We pick our ten favourite Beatles solo albums.
The Beatles are still regarded by many as the greatest band in the world ever. But after an incredibly prolific and relatively short eight-year recording career they went their own ways, and all of them made – and continue to make in the case of Paul and Ringo – solo albums. Unfortunately, it is fair to say that all of them have had patchy solo careers, and even the more obviously successful Paul McCartney has veered from the path of quality with worryingly regularity.
Hit and miss though all four of their solo albums have been, there have also been some absolute gems. And choosing a top ten was more a case of what we leave out, than what we should include. These are our favourites, all of which also sound fantastic in their own wildly different ways. Okay, so very few of them are sparkling from start to finish – but the undeniably great tracks in there more than make up for that.
John Lennon – Imagine
Lennon’s second solo outing is dominated by the title track – not only his most famous track, but one of the most instantly recognisable songs in the history of popular music. But there’s a lot more here to love including the sensational Jealous Guy, the bombastic Gimme Some Truth and of course the McCartney-aimed bitterness of How Do You Sleep. And the whole thing is wonderfully recorded, with a collection of top-class musicians performing at their best.
Stand out track: Imagine
Paul McCartney – Band on the Run
McCartney’s fifth post-Beatles outing is without doubt his most successful album – critically and in terms of sales. And it is easy to see why with the opening double salvo of the title track and the excellent Jet – both of which found chart success as singles. However, there’s rarely a duff moment on this album, something of a rarity in any of the Fab four’s solo outings.
Stand out track: Jet
George Harrison – All Things Must Pass
To our mind this is the very best, most complete solo recording by a former Beatle; no mean feat considering the competition and the scale of this triple album.
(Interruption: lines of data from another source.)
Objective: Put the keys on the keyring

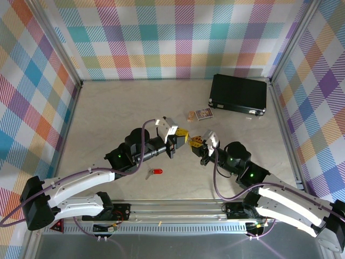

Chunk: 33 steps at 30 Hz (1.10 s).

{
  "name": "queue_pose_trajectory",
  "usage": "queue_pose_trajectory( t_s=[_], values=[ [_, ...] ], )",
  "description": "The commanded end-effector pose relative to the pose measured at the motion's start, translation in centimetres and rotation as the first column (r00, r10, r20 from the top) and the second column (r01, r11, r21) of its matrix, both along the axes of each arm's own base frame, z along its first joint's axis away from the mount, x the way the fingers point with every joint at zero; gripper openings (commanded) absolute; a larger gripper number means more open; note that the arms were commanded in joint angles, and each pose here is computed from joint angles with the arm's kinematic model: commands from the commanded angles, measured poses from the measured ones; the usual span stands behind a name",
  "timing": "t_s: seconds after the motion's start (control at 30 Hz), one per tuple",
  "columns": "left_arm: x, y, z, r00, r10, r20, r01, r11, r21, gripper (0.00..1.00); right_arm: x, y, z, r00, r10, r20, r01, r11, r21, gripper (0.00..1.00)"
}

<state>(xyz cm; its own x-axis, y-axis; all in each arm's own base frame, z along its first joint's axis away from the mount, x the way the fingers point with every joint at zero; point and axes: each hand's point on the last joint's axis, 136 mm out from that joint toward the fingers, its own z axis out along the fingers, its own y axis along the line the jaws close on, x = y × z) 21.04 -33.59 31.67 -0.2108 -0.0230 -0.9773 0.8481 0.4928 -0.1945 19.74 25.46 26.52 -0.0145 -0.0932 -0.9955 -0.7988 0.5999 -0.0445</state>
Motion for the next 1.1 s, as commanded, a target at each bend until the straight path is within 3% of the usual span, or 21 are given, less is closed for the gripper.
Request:
queue_pose_trajectory(
  t_s=[0.0,0.4,0.67,0.87,1.07],
  values=[
    [-0.9,-0.3,-2.3,0.999,-0.039,-0.039,0.041,0.997,0.063,0.00,-0.4,0.0,3.0,0.997,0.008,0.071,-0.013,0.997,0.076,0.00],
    [-1.4,-0.5,-1.5,0.997,-0.068,-0.043,0.070,0.996,0.046,0.00,-0.3,0.1,3.6,0.997,0.007,0.075,-0.013,0.997,0.078,0.00],
    [-2.8,0.2,-1.8,0.989,-0.110,-0.096,0.118,0.989,0.086,0.00,-0.6,0.3,3.2,0.992,0.040,0.122,-0.038,0.999,-0.015,0.00],
    [-2.7,0.8,-1.4,0.990,-0.081,-0.112,0.092,0.991,0.097,0.00,-0.7,0.4,3.1,0.989,0.053,0.139,-0.043,0.997,-0.070,0.00],
    [-1.8,1.3,-0.2,0.998,-0.027,-0.053,0.031,0.997,0.066,0.00,-0.6,0.7,2.9,0.991,0.058,0.125,-0.048,0.995,-0.082,0.00]
  ],
)
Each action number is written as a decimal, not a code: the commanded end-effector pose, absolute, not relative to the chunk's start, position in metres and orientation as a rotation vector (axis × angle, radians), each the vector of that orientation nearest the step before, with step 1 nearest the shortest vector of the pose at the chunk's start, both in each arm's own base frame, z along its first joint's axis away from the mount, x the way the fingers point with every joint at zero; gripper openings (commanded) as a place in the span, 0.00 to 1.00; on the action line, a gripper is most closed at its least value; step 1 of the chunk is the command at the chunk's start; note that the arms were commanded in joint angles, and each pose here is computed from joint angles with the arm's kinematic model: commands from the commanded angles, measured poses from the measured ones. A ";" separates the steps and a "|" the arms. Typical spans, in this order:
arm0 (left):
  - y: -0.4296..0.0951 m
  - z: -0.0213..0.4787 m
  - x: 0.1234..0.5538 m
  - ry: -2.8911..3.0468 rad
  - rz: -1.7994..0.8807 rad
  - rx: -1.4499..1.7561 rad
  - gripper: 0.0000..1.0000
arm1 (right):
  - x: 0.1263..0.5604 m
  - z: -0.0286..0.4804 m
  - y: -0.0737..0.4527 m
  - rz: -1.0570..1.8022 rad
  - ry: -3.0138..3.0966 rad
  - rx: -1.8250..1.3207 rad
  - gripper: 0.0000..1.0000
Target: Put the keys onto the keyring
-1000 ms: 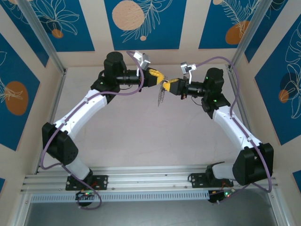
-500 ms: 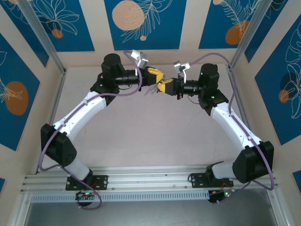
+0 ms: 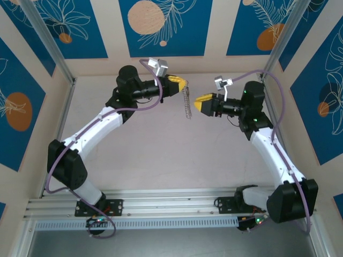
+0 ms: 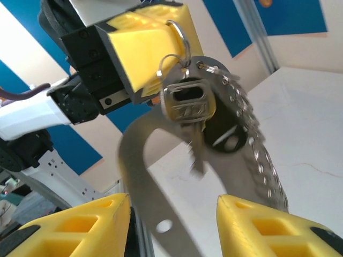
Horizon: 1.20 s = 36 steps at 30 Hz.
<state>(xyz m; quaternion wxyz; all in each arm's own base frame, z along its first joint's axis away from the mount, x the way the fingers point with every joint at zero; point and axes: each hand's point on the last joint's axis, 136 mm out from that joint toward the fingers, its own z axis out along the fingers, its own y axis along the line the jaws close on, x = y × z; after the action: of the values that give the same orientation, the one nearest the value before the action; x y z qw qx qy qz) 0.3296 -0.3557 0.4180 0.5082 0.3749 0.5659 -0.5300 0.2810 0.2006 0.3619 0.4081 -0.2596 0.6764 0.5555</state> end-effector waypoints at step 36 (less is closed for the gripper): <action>-0.349 0.453 0.318 1.105 -1.483 0.727 0.00 | 0.320 0.428 0.232 1.317 1.484 -0.370 0.34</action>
<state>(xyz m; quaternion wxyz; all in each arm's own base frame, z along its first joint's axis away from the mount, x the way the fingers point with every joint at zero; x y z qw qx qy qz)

Harrison was often pushed to one side in the band, and this breath-taking album shows what could have been had he been allowed more input – the title track itself was rejected for Let It Be. Well recorded, superb musicianship, and an amazing array of songs – what’s not to love?
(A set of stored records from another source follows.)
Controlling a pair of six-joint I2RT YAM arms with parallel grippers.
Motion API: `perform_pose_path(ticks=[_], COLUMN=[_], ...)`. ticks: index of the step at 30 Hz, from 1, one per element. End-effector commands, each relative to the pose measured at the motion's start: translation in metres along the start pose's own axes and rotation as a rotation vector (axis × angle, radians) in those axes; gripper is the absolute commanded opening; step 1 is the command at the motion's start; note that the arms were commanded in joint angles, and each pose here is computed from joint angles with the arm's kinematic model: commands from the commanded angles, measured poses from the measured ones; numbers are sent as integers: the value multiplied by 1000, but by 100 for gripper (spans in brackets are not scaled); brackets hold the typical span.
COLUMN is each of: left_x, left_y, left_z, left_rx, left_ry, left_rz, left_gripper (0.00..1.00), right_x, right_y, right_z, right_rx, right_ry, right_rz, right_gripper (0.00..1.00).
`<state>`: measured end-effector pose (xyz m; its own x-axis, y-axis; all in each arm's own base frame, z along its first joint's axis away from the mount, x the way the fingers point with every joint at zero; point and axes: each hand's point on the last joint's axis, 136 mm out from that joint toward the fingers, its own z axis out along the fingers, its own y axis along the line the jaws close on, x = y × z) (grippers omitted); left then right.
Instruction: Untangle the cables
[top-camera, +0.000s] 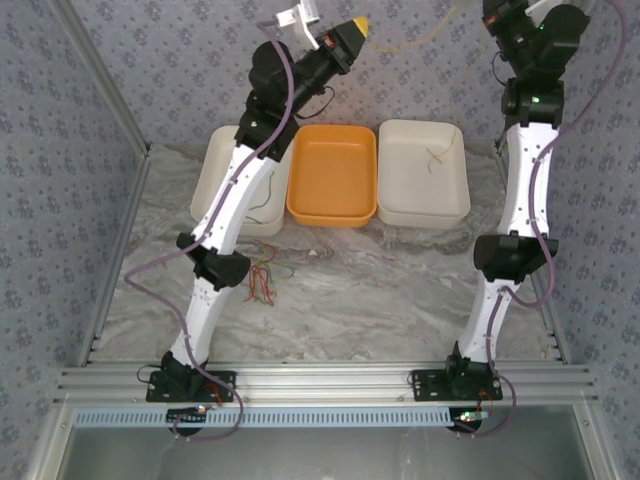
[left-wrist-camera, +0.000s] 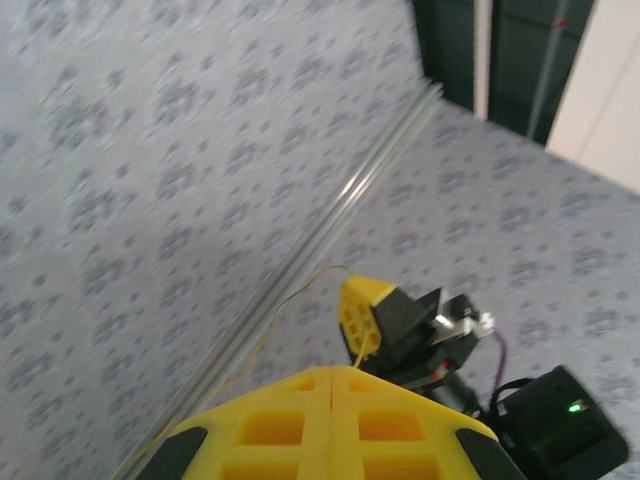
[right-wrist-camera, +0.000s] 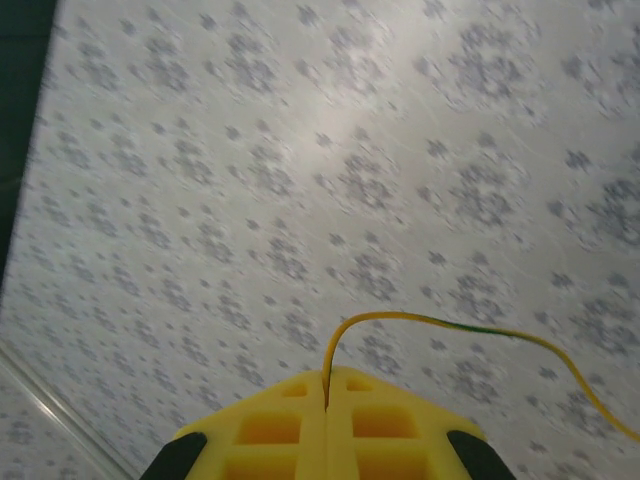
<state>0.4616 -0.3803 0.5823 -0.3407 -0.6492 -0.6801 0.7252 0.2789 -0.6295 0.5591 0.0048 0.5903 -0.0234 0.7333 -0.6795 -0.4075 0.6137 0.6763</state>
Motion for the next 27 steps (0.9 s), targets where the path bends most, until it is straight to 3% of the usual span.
perform_pose_path(ticks=[1, 7, 17, 27], left_x=[15, 48, 163, 237], left_y=[-3, 28, 45, 72], left_z=[2, 4, -5, 10], left_rx=[26, -69, -279, -252], left_ry=[55, 153, 399, 482], left_rz=[-37, -72, 3, -96], left_gripper=[0, 0, 0, 0], right_x=[50, 124, 211, 192], right_y=[-44, -140, -182, -147], right_z=[3, -16, -102, -219], right_rx=[181, 419, 596, 715], right_ry=[130, 327, 500, 370], right_rz=[-24, 68, 90, -54], right_gripper=[0, 21, 35, 37])
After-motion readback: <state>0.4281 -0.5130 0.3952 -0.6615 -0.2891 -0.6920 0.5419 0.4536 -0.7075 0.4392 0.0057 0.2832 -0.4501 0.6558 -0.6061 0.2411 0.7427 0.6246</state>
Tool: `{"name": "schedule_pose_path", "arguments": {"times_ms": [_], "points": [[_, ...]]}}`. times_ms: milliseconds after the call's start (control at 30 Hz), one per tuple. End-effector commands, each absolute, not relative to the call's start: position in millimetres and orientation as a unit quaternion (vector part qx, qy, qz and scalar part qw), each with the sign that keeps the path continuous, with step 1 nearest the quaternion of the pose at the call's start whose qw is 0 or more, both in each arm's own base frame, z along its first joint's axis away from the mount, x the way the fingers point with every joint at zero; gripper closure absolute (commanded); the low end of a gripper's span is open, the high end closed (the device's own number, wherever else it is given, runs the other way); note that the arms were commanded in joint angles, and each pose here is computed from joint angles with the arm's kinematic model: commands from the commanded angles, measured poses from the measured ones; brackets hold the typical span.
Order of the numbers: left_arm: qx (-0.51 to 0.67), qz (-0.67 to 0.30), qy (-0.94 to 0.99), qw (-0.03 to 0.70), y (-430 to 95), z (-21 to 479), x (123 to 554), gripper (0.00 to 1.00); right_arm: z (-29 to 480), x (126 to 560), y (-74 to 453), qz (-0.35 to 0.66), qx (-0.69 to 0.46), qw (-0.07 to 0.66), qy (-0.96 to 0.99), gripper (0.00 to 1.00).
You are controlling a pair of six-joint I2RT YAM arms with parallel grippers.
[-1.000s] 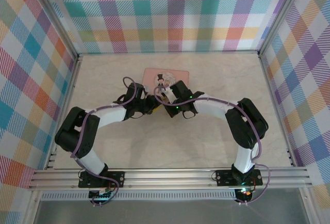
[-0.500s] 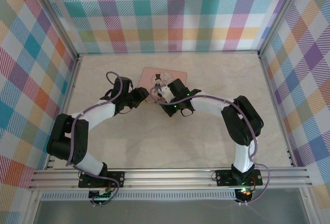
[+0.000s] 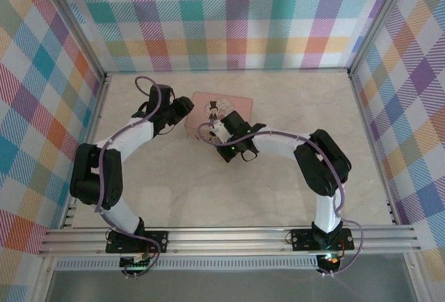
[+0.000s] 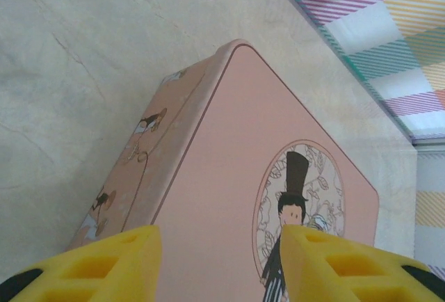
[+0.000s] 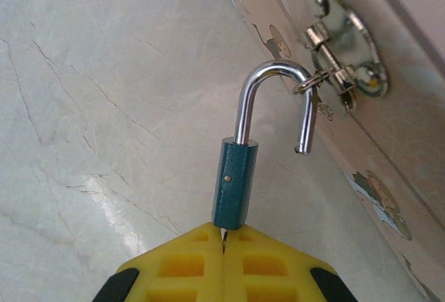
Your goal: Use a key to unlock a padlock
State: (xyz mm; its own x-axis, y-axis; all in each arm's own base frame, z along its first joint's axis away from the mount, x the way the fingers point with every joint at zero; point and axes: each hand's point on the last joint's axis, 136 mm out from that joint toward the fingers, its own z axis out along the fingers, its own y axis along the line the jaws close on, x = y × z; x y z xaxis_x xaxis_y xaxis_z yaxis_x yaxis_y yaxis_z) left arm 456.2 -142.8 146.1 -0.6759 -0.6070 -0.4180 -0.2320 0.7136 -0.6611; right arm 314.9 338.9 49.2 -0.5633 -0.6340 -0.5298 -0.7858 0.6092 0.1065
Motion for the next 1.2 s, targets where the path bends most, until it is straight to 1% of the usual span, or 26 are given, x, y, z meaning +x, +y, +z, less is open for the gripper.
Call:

Stand out track: All Things Must Pass
John Lennon – Plastic Ono Band
The sensational Mother opens this wonderful album – Lennon’s first ‘proper’ solo recording after the trio of ‘Unfinished’ art projects. Featuring mainly Lennon on his own – with the help of Beatle family members such as Billy Preston, Klaus Voormann and Ringo himself – this exceptional recording may be rough at times, but it is all the better for that. Not as played as Imagine, but to our ears John’s best solo work.
Stand out track: Mother
Paul McCartney – McCartney
This was the final nail in the Beatle’s coffin – at least it was if you took John Lennon’s side. Released before the band’s Let It Be swansong, McCartney is just what it says in the title – McCartney. Recorded at home, on his own in turbulent times, it is an incredible document of an artist in flux, and a fantastic lo-fi listening experience.
Stand out track: Every Night
John Lennon – Walls And Bridges
This album is a snapshot of Lennon’s life and mind at a particularly troublesome time. Separated from Yoko, drinking heavily and on the verge of depression, it swings from that bleak mind-set to the manic fervour of his LA party life. The result, while occasionally patchy, is a powerful listen, with some of his best solo work – #9 Dream is much better than Revolution #9!
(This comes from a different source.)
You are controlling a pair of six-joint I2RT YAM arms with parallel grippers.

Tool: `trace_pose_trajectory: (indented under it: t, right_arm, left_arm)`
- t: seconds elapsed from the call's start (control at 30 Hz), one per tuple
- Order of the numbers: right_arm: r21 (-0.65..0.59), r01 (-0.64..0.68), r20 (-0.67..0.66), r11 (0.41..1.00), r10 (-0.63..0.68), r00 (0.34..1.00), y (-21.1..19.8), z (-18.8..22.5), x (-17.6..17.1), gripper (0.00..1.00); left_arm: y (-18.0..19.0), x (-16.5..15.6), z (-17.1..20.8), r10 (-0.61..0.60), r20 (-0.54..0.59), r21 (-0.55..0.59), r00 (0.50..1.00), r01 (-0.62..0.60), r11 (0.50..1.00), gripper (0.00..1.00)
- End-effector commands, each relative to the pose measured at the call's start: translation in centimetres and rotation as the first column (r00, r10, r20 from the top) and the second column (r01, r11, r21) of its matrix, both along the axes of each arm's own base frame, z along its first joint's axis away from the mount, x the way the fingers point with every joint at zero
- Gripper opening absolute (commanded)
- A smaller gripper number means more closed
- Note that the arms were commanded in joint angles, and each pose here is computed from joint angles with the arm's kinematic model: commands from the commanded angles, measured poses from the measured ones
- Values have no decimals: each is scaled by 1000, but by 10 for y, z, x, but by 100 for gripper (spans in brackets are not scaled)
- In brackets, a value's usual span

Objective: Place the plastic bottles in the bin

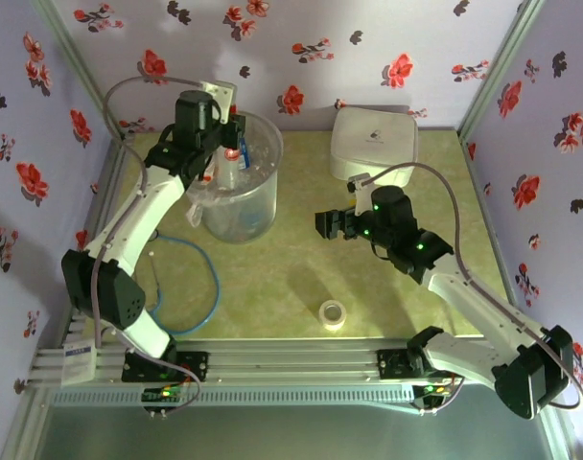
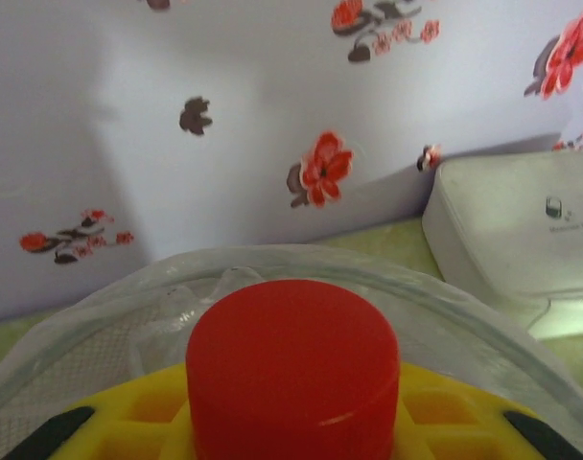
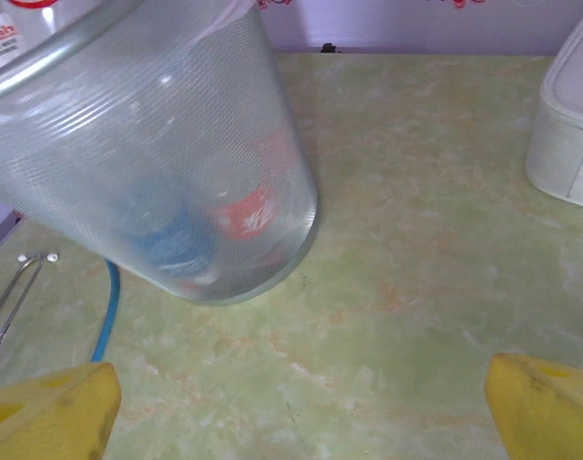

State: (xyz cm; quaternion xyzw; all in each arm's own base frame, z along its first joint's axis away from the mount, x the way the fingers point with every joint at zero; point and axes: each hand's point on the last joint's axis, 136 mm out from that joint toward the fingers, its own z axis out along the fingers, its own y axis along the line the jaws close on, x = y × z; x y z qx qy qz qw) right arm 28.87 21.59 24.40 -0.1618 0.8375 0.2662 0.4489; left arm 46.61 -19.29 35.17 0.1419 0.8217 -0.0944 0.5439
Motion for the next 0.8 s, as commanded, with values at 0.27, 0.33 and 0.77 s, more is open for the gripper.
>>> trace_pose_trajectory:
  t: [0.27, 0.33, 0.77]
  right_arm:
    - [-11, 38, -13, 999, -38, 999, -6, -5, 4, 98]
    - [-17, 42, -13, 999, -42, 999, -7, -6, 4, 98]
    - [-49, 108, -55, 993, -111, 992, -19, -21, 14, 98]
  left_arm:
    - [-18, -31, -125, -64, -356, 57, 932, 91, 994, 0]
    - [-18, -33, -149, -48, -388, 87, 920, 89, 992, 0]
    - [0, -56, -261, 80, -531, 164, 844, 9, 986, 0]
Stand out track: Whatever Gets You Thru The Night
George Harrison – George Harrison
This is a highly personal album – as demonstrated by its name. George was definitely in a happy place here, and it shows. Well recorded in George’s home studio in LA, the album feels and sounds very Californian summer, which is no bad thing. Some great guitar work from George and Eric Clapton also make it a hit with fans of exquisite fret work.
Stand out track: Not Guilty
Ringo Starr – Ringo
This is Ringo Starr’s most complete solo album, and it’s an actual album, rather than a themed collection or all-star jamboree that become his signature. The stars are there though, including on opening track I’m The Greatest the only time three Beatles (Starr, Lennon and Harrison) recorded together after the band split.
Stand out track: I’m The Greatest
Paul McCartney & Linda McCartney – RAM
Clocking in at close to an hour. This album is a pretty accurate snapshot of where Paul McCartney was at the time of its recording: in love with Linda, falling out with the Beatles, unsure about his future musical direction. The result is a varied album, with lots of recording styles, but one that is bursting with creativity and great tunes.
Stand out track: Too Many People
George Harrison – Cloud Nine
George’s final studio album showcases his considerable song-writing talents. Created in collaboration with Jeff Lynn – of ELO fame who was also heavily involved in The Beatles Anthologies albums – Cloud Nine ably demonstrates George’s pop sensibility. There are some fantastic tunes on here, including the incredibly catchy Got My Mind Set on You and the Beatles’ tribute When We was Fab.